Des Voeux Chambers
- Headquarters: 38/F Gloucester Tower, 15 Queen's Road Central, Hong Kong
- Major practice areas: Banking & Finance, Competition Law, Company Law, Insolvency, Intellectual Property, International Trade, Property Law and Trusts, Probate and Succession
- Key people: Co-Heads of Chambers: Winnie Tam SC William Wong SC

= Des Voeux Chambers =

Barristers' chambers in Hong Kong

Des Voeux Chambers (德輔大律師事務所) is a set of chambers in Hong Kong. It was founded in 1984 by an amalgamation of a few prominent former members of the Attorney General's Chambers and former law lecturers who had taught at the University of Hong Kong's Faculty of Law.

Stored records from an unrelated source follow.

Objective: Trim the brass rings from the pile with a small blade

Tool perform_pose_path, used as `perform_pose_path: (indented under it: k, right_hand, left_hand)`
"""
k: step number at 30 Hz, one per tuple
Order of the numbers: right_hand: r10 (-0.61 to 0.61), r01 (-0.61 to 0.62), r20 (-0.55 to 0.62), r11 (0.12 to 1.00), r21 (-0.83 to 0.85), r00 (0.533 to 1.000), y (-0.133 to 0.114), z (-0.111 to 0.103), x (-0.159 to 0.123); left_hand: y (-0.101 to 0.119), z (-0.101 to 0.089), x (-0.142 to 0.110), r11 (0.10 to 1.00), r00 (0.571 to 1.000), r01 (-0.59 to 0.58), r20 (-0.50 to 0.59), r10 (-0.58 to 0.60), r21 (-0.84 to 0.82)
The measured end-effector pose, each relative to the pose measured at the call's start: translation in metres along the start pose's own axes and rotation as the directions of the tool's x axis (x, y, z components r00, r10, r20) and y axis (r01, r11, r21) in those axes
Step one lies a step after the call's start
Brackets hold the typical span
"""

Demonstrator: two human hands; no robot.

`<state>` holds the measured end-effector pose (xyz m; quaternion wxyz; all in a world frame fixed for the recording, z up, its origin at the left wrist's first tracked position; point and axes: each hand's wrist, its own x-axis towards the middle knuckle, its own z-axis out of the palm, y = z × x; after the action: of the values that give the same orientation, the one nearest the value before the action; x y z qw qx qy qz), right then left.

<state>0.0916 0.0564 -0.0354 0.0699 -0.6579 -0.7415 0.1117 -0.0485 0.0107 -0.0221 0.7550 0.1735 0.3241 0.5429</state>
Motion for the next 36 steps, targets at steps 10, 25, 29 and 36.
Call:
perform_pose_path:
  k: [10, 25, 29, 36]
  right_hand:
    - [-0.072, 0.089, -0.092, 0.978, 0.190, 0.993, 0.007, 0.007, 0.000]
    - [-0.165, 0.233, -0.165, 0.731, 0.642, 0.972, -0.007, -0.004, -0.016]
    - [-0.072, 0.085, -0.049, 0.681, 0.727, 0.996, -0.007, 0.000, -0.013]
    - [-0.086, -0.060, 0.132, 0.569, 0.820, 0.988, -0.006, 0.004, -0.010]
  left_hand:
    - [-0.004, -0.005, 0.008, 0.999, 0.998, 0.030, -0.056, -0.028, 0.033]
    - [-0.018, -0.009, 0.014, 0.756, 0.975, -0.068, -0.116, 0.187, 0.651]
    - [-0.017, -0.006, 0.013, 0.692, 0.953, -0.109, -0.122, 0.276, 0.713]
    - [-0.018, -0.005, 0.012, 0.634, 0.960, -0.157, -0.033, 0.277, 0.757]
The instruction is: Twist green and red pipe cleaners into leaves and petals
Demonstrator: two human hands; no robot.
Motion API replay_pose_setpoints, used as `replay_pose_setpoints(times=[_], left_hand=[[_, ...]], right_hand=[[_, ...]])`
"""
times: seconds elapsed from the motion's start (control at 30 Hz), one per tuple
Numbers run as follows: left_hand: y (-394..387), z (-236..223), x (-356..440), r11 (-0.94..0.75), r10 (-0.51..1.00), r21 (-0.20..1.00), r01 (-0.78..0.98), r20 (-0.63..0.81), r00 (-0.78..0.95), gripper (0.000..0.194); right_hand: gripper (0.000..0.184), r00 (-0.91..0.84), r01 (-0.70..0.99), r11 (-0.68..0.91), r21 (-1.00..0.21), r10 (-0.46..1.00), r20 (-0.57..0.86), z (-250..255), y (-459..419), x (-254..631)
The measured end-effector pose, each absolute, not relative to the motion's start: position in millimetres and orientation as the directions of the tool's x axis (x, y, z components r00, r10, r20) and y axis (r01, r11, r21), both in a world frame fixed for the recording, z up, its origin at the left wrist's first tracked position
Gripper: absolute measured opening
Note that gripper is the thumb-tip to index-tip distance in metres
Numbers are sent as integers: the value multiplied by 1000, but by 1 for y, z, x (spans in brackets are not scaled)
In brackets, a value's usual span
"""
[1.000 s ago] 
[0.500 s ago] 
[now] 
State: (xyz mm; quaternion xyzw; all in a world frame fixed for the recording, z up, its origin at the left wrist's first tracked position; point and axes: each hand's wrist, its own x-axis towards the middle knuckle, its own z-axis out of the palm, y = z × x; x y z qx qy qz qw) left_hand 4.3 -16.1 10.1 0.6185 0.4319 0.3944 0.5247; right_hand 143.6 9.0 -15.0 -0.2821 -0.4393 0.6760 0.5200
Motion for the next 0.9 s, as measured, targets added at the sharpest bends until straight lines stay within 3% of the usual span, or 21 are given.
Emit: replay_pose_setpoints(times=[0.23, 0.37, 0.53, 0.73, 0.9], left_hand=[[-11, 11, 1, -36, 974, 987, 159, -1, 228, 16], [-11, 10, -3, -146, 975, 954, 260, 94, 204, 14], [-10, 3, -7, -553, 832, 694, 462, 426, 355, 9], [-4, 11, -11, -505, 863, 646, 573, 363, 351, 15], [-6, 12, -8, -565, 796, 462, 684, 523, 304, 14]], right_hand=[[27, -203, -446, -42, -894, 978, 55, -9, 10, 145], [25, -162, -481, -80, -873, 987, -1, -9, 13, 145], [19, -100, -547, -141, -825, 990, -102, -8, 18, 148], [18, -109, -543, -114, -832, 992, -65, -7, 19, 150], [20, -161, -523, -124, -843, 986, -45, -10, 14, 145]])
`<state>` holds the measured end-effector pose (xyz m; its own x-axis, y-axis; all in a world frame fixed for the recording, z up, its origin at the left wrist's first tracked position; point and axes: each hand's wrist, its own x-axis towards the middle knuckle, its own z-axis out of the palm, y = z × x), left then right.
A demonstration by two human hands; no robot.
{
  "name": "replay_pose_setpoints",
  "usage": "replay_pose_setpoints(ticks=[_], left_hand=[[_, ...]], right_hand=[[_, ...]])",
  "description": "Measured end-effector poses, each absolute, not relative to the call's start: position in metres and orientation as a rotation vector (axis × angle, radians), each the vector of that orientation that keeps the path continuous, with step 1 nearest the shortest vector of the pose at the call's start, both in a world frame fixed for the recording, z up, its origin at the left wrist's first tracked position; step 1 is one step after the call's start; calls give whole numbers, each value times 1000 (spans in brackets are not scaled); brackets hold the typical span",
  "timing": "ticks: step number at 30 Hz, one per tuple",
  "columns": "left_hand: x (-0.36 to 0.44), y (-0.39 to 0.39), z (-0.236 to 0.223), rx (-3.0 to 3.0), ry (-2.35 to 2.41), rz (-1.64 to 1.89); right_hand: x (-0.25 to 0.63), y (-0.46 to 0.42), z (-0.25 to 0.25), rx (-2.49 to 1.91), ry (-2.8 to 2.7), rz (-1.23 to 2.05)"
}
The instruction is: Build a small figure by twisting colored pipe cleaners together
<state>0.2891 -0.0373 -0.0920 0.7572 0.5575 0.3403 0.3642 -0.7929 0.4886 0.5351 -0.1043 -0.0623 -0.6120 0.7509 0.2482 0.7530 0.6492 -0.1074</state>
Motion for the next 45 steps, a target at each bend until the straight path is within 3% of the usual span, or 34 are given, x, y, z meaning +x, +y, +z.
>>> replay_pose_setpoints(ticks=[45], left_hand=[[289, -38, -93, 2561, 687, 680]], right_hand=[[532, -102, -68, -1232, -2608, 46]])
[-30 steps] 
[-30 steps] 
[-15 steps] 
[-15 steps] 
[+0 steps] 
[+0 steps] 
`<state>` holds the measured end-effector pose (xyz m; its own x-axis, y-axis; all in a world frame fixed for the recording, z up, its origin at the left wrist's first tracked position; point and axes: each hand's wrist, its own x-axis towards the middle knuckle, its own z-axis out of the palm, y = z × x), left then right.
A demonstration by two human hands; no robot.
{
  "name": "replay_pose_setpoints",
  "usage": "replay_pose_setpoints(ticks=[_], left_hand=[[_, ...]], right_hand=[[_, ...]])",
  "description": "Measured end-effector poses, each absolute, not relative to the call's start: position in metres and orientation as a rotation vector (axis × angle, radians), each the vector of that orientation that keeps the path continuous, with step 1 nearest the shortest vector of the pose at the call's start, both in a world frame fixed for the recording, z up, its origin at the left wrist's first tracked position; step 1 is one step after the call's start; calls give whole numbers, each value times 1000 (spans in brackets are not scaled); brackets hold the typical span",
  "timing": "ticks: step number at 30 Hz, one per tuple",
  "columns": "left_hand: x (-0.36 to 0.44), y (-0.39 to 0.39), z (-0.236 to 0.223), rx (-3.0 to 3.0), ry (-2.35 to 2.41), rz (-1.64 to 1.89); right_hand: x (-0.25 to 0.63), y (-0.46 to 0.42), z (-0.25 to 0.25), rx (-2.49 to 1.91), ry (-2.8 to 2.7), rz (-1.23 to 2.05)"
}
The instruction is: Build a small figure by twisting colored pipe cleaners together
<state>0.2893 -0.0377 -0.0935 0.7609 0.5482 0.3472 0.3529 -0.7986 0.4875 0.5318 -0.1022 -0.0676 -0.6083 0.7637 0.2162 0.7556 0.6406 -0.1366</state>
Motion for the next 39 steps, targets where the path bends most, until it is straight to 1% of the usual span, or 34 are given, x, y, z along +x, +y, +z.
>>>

Des Voeux Chambers is widely known as a leading set of chambers in Hong Kong, alongside Temple Chambers, attributing to more than one-fourth of its barristers having been appointed senior counsel or king's counsel. As of 2025, 26 of its members have been appointed Senior Counsel in Hong Kong and/or King's Counsel in England & Wales — more than a quarter of its 100 practising barristers.

== History ==
The chambers was first headed by Neil Kaplan KC, who was appointed High Court Judge in 1990 and later headed the Construction & Arbitration List of the High Court. He was then succeeded by John Griffiths KC SC, formerly the Attorney General of Hong Kong from 1979 to 1983. He was succeeded by Daniel Fung KC SC, formerly the Solicitor General of Hong Kong from 1994 to 1998.

Leadership later passed to John Scott KC SC, JP, who served as Head of Chambers through the late 2010s and into the early 2020s, a period during which the chambers grew to become the largest set of barristers' chambers in Hong Kong.

In April 2017, the chambers established a Practice Development Department, the first of its kind among Hong Kong barristers' chambers. In 2019, Des Voeux Chambers was shortlisted by the Financial Times Innovative Lawyers APAC Awards in the category "Innovation in the Business of Law: New Business & Service Delivery Models", reportedly the only set of chambers in Asia and Australia to be selected from more than 500 submissions.

Scott was succeeded by Winnie Tam SBS SC JP, who had been called to the Hong Kong Bar in 1984 — the same year the chambers was founded — was appointed Senior Counsel in 2006, and had previously served as Chairman of the Hong Kong Bar Association from January 2015 to January 2017.

On 9 July 2025, the members elected Tam and William Wong SC as Co-Heads of Chambers, with the chambers by then comprising approximately 100 practising barristers, of whom 26 had been appointed Senior Counsel in Hong Kong and/or King's Counsel in England and Wales.